◆ What is being asked ◆
Copy, from the entries below, each line in which the string "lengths" appears.

◆ Raw data ◆
=======
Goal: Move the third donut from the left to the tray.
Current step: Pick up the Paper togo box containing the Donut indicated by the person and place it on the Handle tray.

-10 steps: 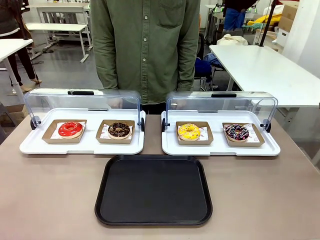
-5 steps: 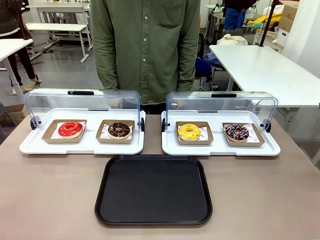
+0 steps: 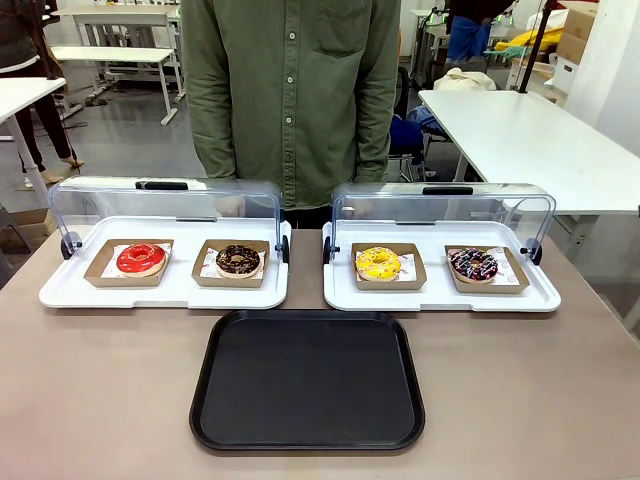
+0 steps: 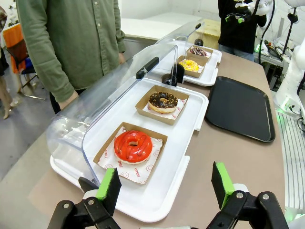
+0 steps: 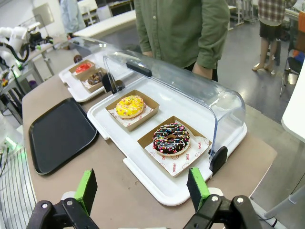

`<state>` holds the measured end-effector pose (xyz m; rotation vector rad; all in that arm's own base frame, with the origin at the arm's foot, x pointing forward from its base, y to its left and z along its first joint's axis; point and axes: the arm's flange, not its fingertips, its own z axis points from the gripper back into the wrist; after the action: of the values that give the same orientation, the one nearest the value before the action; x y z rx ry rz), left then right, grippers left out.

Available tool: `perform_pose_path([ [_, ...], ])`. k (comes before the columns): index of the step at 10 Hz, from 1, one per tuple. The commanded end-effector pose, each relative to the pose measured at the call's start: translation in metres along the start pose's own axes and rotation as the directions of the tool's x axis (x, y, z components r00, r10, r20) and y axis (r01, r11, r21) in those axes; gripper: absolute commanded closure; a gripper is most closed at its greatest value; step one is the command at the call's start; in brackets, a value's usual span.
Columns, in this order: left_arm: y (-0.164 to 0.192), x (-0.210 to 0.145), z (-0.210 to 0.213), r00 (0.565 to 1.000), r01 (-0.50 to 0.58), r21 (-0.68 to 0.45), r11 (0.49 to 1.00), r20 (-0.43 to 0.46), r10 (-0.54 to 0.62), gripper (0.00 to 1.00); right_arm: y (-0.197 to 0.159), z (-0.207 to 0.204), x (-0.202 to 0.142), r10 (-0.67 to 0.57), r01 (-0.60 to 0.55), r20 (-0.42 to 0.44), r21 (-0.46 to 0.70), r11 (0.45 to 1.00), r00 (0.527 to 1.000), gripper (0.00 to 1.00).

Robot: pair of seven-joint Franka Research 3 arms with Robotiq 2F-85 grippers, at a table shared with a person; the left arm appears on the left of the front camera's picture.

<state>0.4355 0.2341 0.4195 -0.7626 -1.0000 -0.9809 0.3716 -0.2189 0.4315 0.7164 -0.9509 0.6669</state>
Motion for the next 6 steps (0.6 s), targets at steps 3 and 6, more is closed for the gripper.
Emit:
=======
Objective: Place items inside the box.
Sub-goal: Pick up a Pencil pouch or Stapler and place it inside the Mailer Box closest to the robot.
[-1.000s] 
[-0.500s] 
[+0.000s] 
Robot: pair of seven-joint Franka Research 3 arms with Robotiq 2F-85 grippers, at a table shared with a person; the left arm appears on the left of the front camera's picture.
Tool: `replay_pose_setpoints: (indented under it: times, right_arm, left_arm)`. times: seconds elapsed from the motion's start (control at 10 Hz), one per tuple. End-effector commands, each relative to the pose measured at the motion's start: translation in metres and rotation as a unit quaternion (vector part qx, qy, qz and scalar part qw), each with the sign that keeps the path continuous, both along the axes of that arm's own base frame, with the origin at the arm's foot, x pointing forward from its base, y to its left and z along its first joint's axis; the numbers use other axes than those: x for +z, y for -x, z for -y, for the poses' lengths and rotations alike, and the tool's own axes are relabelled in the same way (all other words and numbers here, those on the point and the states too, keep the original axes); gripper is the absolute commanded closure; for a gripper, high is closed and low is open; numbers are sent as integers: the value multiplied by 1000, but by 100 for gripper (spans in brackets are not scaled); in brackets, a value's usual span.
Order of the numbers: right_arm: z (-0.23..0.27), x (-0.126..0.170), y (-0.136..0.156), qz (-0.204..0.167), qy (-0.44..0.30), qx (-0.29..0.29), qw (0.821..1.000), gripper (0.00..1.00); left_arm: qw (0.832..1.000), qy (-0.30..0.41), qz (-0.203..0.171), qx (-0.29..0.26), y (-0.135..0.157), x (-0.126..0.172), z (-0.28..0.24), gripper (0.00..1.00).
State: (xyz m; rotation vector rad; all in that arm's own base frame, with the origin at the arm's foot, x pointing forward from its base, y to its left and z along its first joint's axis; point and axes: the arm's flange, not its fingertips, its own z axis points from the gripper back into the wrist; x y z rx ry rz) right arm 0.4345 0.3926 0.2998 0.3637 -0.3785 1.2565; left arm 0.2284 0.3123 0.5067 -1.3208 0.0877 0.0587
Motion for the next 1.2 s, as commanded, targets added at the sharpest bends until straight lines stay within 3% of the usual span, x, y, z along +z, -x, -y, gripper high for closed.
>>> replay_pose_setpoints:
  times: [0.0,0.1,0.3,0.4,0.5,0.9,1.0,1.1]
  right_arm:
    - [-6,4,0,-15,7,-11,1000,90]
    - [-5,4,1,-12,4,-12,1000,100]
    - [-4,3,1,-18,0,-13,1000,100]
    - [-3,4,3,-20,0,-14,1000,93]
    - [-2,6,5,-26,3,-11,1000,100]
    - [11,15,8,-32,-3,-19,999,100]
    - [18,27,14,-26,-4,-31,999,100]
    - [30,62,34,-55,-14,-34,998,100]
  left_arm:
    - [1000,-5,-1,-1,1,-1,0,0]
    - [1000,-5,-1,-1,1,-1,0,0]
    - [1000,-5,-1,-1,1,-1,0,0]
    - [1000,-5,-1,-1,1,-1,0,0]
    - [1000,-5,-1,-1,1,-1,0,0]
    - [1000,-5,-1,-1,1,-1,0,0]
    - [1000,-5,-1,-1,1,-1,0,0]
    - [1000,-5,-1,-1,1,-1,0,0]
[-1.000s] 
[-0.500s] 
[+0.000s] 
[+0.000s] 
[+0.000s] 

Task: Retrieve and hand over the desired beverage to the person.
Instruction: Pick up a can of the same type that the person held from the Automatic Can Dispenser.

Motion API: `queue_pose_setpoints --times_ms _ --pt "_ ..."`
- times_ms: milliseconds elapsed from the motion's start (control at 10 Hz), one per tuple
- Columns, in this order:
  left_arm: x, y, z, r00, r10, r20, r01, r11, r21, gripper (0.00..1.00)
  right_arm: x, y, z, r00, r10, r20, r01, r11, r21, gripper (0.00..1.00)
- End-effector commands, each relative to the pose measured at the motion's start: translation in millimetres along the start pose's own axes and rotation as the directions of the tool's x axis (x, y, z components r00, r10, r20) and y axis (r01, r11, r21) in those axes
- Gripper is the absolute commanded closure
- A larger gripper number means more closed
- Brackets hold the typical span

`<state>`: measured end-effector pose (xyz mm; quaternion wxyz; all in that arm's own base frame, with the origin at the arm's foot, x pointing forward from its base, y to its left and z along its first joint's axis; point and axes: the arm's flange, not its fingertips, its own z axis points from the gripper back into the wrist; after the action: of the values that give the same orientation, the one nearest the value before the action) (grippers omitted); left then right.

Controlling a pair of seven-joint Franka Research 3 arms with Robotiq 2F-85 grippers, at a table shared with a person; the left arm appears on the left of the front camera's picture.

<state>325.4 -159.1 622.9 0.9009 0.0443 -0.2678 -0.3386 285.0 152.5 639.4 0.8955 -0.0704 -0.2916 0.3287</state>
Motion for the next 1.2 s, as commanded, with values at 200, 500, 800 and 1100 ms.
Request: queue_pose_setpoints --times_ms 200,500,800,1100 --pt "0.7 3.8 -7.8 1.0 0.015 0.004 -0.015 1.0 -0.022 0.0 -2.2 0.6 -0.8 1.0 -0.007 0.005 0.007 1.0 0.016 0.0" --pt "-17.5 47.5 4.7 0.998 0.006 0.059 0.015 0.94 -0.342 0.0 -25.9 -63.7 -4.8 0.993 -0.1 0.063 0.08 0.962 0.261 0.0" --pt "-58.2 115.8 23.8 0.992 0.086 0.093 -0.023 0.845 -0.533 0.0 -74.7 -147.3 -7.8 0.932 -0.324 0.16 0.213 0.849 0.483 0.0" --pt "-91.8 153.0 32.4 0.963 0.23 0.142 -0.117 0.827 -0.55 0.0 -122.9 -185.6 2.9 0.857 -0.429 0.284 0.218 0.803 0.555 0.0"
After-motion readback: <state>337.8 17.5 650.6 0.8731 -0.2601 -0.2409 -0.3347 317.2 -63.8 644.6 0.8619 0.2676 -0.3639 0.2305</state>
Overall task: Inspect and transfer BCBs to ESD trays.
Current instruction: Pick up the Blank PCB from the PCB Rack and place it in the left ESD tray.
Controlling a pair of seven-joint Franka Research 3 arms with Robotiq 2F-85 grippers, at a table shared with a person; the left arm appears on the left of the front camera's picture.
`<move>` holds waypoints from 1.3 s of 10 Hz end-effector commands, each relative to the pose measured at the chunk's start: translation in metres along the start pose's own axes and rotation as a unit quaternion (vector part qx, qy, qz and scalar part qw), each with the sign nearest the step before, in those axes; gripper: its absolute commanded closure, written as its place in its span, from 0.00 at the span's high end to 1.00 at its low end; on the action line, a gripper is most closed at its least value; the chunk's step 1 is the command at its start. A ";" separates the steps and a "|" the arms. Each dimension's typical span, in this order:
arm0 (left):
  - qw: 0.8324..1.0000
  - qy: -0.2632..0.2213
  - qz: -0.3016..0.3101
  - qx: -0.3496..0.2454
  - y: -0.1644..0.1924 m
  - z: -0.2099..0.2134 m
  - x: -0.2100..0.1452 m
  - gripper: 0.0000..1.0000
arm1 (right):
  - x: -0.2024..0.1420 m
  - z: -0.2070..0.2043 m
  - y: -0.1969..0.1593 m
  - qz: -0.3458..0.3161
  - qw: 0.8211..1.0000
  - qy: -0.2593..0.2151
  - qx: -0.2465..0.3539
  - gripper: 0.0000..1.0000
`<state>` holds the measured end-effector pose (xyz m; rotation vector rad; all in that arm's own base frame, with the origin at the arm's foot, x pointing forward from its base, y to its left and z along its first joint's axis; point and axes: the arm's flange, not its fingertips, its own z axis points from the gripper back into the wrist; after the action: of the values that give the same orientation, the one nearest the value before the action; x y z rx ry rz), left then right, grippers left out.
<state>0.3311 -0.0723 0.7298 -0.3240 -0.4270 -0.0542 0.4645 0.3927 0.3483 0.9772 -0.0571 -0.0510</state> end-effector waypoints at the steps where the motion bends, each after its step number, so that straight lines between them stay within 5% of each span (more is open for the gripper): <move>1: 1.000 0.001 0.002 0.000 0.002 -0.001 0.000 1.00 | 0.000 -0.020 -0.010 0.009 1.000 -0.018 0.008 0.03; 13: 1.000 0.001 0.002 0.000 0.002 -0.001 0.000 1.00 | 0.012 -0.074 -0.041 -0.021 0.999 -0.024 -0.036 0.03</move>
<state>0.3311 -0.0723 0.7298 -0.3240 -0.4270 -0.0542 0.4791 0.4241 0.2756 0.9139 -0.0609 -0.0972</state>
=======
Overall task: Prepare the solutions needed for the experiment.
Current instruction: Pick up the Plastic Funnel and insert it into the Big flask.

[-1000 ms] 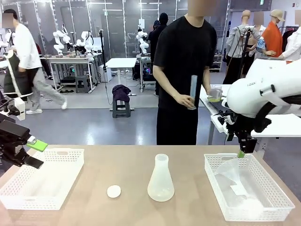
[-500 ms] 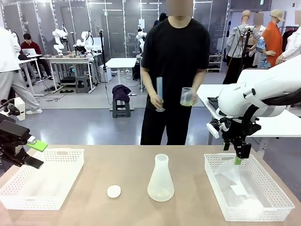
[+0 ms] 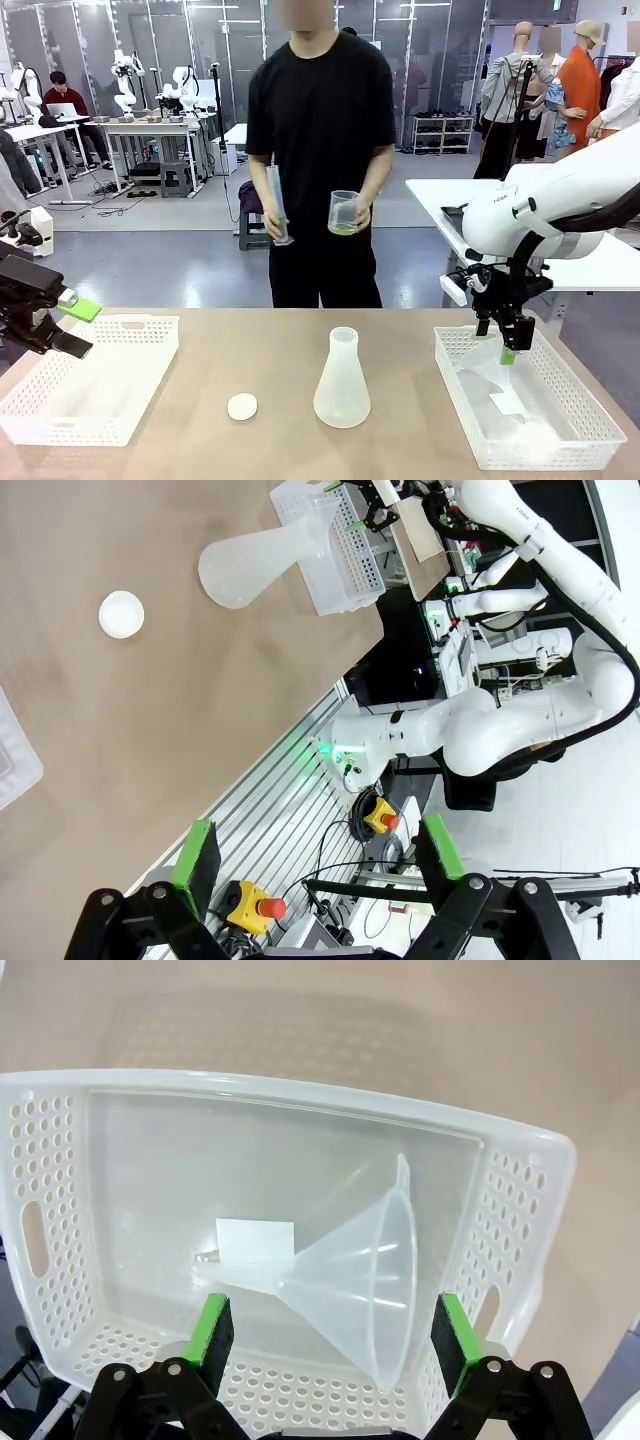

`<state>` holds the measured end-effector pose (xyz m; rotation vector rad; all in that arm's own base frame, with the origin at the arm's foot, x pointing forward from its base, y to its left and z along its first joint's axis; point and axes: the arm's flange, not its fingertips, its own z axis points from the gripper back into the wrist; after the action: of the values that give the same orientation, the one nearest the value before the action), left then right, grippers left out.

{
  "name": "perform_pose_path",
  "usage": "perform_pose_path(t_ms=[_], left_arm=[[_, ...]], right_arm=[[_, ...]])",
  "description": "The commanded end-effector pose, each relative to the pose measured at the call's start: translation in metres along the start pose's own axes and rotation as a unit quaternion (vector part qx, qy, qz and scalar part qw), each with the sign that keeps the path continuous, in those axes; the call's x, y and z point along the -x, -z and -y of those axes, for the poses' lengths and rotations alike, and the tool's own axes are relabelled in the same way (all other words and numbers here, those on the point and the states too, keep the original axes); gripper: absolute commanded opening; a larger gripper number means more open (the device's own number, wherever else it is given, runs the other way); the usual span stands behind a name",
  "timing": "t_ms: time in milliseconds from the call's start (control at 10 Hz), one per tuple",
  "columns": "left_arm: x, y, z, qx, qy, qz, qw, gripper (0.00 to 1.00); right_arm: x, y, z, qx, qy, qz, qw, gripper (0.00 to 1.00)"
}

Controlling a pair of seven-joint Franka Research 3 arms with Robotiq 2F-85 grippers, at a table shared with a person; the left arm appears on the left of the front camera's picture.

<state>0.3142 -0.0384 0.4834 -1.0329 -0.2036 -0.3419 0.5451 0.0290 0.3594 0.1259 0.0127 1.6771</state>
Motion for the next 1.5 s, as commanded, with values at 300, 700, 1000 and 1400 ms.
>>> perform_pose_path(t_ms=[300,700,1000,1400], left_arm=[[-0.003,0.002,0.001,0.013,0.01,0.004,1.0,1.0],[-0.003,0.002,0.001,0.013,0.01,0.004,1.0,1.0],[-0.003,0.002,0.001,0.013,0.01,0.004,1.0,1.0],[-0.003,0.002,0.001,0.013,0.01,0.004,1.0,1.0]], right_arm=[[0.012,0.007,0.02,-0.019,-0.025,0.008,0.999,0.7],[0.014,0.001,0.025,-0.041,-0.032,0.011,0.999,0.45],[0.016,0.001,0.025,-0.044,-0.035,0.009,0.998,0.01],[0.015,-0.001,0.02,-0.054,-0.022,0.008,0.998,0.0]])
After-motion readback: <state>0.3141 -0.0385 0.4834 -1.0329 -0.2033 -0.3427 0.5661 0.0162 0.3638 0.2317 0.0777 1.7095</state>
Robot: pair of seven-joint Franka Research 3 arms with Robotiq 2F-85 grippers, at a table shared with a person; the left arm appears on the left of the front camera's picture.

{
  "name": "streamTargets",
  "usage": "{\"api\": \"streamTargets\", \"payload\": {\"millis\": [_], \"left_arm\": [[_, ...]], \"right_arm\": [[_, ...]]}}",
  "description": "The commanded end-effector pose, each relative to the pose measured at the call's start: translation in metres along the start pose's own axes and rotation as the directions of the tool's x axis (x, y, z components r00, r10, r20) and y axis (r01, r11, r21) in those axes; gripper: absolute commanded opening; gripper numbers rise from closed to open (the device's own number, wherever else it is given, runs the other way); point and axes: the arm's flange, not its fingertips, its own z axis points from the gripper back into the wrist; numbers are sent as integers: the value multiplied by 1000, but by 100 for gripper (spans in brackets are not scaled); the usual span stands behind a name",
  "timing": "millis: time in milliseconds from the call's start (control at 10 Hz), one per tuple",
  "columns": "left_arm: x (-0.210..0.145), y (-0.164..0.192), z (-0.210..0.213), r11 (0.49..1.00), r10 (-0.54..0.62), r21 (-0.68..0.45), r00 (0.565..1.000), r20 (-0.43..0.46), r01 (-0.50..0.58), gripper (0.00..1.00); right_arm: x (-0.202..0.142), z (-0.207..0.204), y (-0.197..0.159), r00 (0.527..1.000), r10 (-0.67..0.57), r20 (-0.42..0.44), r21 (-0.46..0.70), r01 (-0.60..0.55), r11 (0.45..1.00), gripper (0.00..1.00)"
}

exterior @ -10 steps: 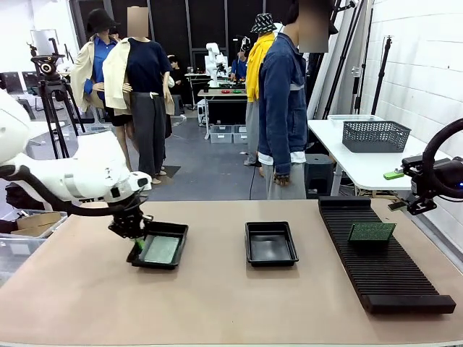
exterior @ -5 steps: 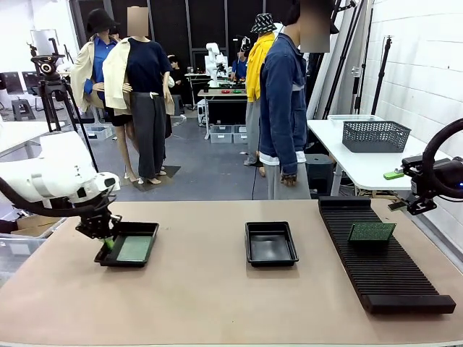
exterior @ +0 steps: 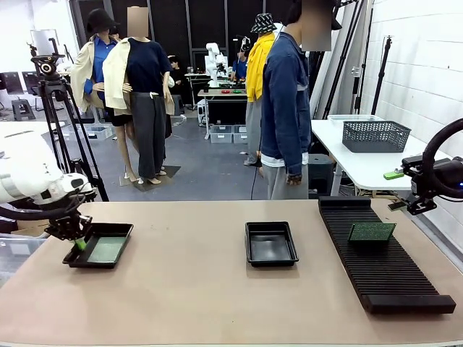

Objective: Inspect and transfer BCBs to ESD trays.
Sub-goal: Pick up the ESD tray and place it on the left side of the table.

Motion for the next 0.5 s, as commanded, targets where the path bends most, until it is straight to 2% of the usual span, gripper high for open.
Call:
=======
◆ Solved problem ◆
Tool: `replay_pose_setpoints: (indented under it: times, right_arm, left_arm)`. times: seconds elapsed from the motion's start (control at 10 Hz), one per tuple. End-effector commands, each relative to the pose measured at the motion's start: translation in metres and rotation as a unit quaternion (vector part qx, qy, qz and scalar part qw), each with the sign that keeps the path continuous, both along the axes of that arm's own base frame, with the origin at the arm's foot, x pointing forward from its base, y to its left and z along its first joint's axis; the numbers use other axes than those: x for +z, y for -x, z for -y, for the poses' lengths and rotations alike, and the tool's own axes are relabelled in the same way (all other words and numbers here, those on the point and the states too, keep the original axes); gripper is the absolute commanded closure; for a gripper, high is closed and low is open; numbers are sent as integers: the value multiplied by 1000, but by 100 for gripper (spans in brackets are not scaled); in brackets, a value's usual span.
  "description": "The commanded end-effector pose, each relative to the pose measured at the call's start: translation in metres along the start pose's own axes and rotation as a unit quaternion (vector part qx, qy, qz and scalar part qw), each with the sign that keeps the path continuous, in those axes; the call's x, y and z point along the -x, -z and -y of those axes, for the poses' lengths and rotations alike, and the tool's own axes are relabelled in the same way (all other words and numbers here, those on the point and the states too, keep the original axes); gripper: absolute commanded opening; a larger gripper number means more open (the device's own number, wherever else it is given, runs the other way); the usual span stands behind a name",

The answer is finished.